[Records for the exercise Boundary: Start]

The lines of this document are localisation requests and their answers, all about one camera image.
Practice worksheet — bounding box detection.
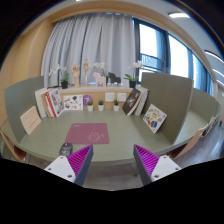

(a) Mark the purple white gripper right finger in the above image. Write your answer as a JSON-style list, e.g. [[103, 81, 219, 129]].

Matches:
[[133, 145, 180, 185]]

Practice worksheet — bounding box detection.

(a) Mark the green right partition panel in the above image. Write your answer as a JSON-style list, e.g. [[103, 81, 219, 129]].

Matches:
[[141, 72, 193, 144]]

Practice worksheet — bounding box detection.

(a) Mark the small potted plant middle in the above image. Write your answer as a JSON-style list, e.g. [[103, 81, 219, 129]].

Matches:
[[98, 100, 104, 111]]

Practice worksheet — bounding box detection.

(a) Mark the white orchid middle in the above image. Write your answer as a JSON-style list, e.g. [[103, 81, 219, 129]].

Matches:
[[93, 62, 108, 77]]

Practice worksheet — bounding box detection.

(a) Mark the small potted plant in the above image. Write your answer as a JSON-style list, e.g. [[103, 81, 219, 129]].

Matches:
[[98, 100, 104, 111], [113, 99, 119, 112], [87, 100, 93, 112]]

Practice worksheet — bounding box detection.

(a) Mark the colourful sticker board right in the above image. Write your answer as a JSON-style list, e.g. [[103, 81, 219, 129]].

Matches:
[[143, 104, 167, 133]]

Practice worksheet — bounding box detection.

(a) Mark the black book right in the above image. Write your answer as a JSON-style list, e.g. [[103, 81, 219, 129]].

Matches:
[[122, 88, 141, 116]]

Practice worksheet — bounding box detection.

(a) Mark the small potted plant right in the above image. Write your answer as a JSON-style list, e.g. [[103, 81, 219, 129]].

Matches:
[[113, 99, 119, 112]]

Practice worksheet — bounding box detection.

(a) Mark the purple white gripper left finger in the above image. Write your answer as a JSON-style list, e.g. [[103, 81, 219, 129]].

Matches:
[[45, 145, 93, 186]]

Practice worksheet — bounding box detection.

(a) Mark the wooden shelf box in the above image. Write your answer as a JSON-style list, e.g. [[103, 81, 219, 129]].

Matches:
[[59, 86, 131, 109]]

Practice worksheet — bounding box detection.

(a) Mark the wooden mannequin figure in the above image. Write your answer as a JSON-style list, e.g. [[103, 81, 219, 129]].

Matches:
[[83, 58, 90, 86]]

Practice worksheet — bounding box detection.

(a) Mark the wooden chair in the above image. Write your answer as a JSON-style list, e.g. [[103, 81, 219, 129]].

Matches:
[[0, 131, 26, 162], [168, 118, 217, 159]]

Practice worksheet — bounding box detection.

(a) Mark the white orchid pot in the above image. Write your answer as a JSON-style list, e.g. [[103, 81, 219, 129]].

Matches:
[[124, 60, 143, 88], [48, 65, 69, 88]]

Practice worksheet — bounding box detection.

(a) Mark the grey curtain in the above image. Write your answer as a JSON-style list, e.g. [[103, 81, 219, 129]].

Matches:
[[41, 13, 135, 87]]

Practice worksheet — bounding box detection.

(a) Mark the black wooden horse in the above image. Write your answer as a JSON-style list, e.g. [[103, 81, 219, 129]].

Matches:
[[108, 72, 121, 84]]

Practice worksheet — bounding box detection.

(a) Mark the red white book left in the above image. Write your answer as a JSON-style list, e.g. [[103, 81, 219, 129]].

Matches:
[[47, 89, 64, 117]]

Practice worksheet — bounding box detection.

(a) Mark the purple round number sign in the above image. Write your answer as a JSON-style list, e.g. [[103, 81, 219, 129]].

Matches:
[[83, 95, 93, 106]]

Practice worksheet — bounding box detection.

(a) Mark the white illustrated card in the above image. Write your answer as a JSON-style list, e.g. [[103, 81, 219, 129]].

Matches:
[[63, 95, 83, 110]]

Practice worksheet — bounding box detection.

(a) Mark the green left partition panel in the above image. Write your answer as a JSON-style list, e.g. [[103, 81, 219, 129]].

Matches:
[[4, 76, 44, 142]]

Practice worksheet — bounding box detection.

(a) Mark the wooden chair right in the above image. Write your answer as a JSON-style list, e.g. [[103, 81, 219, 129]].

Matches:
[[168, 118, 217, 159]]

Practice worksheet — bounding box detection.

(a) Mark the green partition panel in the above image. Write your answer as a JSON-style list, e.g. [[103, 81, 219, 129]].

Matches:
[[141, 72, 193, 144], [4, 76, 44, 142]]

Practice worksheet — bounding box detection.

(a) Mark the white books right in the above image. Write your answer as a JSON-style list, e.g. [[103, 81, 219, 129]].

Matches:
[[134, 86, 149, 116]]

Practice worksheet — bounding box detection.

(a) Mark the white orchid left pot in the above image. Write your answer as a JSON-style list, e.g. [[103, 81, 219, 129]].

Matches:
[[48, 65, 69, 88]]

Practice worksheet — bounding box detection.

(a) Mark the small potted plant left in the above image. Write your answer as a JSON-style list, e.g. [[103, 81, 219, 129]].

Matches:
[[87, 100, 93, 112]]

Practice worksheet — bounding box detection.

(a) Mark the pink wooden horse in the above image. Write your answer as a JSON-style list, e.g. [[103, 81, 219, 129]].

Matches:
[[93, 72, 106, 87]]

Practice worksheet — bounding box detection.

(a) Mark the grey computer mouse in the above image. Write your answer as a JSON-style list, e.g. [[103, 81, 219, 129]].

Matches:
[[59, 142, 73, 156]]

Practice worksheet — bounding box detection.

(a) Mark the pink card leaning left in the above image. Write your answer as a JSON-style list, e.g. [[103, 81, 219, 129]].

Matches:
[[20, 106, 41, 135]]

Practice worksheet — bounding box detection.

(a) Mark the wooden hand model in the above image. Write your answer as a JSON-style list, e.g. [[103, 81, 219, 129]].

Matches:
[[71, 65, 80, 88]]

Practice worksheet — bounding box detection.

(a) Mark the white orchid right pot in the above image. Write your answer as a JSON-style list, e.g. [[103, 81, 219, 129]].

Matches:
[[124, 60, 143, 88]]

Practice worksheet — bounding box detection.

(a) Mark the wooden chair left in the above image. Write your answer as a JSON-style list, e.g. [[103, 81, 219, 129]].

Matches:
[[0, 131, 26, 162]]

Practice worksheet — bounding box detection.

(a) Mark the white book stack left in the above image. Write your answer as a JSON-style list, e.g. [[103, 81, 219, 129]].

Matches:
[[35, 88, 47, 118]]

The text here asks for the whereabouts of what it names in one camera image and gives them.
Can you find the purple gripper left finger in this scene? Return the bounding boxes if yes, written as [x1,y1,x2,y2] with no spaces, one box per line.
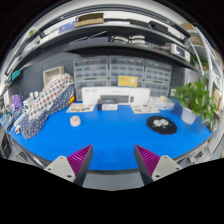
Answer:
[45,145,93,186]

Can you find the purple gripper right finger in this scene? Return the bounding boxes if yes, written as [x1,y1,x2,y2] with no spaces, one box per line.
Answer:
[134,145,181,185]

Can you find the pink computer mouse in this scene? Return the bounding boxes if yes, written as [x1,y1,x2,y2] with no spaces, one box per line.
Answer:
[70,115,81,127]

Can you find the blue desk mat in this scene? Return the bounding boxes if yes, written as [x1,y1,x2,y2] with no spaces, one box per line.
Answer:
[11,105,211,171]

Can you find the white earbuds on pad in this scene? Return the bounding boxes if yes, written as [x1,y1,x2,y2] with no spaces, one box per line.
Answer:
[153,119,169,128]

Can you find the illustrated card right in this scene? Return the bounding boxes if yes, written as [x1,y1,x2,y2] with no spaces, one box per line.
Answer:
[131,105,159,114]

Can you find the illustrated card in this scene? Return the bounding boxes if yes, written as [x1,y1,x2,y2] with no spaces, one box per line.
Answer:
[131,105,159,114]
[67,103,94,113]

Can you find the illustrated card left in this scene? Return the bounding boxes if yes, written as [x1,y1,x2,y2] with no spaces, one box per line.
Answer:
[67,103,94,113]

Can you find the clear plastic container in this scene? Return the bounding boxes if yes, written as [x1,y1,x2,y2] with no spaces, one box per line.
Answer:
[150,96,174,110]

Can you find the small dark blue box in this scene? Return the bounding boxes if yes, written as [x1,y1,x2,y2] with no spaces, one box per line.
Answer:
[97,99,118,111]

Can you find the white long keyboard box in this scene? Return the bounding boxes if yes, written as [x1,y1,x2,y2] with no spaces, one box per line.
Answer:
[81,86,150,105]

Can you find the patterned fabric bag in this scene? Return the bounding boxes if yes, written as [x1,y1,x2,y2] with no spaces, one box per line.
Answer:
[20,73,75,139]

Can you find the green potted plant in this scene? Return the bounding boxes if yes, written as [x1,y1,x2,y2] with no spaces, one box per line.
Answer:
[174,76,217,128]

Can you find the purple bag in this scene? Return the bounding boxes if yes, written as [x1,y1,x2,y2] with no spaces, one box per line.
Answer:
[10,94,22,111]

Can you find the grey drawer cabinet right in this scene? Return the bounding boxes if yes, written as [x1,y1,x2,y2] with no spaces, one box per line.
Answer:
[144,60,172,96]

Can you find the grey drawer cabinet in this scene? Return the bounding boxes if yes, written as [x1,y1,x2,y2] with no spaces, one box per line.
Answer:
[108,55,145,86]
[144,60,172,96]
[73,56,108,101]

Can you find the yellow card box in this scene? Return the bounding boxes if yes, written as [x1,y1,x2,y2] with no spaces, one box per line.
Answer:
[117,75,138,87]

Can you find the grey drawer cabinet left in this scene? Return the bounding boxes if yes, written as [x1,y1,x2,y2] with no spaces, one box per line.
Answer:
[73,56,108,101]

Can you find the grey drawer cabinet middle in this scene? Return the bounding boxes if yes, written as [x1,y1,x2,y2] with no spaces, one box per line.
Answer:
[108,55,145,86]

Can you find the white device on shelf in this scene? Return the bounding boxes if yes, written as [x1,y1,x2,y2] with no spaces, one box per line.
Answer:
[170,43,190,62]

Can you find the cardboard box on shelf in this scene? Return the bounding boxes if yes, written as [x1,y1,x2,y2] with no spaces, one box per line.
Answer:
[74,13,104,28]

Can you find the white picture frame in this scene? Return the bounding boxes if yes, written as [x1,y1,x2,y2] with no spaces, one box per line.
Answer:
[43,66,64,85]

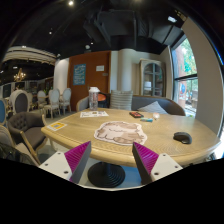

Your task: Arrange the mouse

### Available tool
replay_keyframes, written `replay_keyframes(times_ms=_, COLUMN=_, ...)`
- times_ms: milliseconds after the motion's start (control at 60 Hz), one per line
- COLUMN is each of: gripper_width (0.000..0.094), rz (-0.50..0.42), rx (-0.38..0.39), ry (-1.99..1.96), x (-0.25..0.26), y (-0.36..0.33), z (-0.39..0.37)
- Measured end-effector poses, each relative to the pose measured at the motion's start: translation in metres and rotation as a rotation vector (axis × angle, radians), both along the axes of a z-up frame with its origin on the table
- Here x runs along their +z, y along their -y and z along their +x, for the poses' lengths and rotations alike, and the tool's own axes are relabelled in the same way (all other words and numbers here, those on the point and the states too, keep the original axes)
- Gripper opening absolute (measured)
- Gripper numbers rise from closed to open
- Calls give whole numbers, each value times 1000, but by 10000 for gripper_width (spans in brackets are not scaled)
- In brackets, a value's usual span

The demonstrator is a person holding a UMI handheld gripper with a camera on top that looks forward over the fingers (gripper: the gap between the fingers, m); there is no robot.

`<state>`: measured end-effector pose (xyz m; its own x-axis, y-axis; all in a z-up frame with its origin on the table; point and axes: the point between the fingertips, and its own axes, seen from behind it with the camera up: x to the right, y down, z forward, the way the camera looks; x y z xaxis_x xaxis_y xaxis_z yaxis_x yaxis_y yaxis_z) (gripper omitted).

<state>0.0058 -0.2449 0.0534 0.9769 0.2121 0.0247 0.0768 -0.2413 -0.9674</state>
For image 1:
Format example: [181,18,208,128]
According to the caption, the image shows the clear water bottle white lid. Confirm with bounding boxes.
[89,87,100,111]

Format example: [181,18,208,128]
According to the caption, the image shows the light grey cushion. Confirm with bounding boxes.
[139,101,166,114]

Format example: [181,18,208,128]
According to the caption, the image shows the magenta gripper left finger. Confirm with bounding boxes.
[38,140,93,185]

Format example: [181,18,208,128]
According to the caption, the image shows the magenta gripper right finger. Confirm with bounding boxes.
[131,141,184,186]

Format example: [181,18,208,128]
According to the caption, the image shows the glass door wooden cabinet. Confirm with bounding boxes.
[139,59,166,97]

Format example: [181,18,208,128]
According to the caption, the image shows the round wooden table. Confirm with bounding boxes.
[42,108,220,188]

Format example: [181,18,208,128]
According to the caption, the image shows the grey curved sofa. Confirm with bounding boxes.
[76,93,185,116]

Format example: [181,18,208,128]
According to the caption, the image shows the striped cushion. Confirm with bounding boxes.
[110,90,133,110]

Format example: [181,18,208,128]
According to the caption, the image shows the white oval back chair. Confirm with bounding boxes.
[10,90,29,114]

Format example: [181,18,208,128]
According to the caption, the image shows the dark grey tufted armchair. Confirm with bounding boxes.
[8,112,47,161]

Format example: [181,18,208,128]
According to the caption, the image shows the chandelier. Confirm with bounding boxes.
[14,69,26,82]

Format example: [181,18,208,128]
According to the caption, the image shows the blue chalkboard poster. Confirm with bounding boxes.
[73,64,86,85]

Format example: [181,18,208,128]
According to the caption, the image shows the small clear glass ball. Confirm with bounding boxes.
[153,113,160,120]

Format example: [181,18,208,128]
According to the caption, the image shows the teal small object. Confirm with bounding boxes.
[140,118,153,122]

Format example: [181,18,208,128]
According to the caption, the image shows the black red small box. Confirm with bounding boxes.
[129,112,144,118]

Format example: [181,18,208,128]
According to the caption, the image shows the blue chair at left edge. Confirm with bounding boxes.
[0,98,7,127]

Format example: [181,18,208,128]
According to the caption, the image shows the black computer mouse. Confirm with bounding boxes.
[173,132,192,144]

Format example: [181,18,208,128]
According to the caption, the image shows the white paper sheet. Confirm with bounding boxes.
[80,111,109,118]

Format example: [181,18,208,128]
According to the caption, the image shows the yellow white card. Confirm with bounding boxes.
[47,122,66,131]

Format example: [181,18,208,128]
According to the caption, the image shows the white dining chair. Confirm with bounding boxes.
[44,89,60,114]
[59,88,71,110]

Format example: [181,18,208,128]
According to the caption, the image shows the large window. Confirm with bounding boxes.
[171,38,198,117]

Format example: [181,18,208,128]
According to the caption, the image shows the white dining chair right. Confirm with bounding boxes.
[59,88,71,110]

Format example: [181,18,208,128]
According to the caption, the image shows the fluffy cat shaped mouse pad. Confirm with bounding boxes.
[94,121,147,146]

[Records for the exercise Boundary: End]

In the material, find each line with the word "along" and list it.

- Measured end-effector poses, each relative to the pose measured at the motion's start: translation in metres and rotation as a rotation vector (axis × angle, radians), both along the axes of a z-up frame with its origin on the table
- Here x runs along their +z, y along their -y and z along their +x, for the poses' lengths and rotations alike, and the tool's own axes are relabelled in the same way (all other words and numbers here, those on the point and the states too, keep the original axes)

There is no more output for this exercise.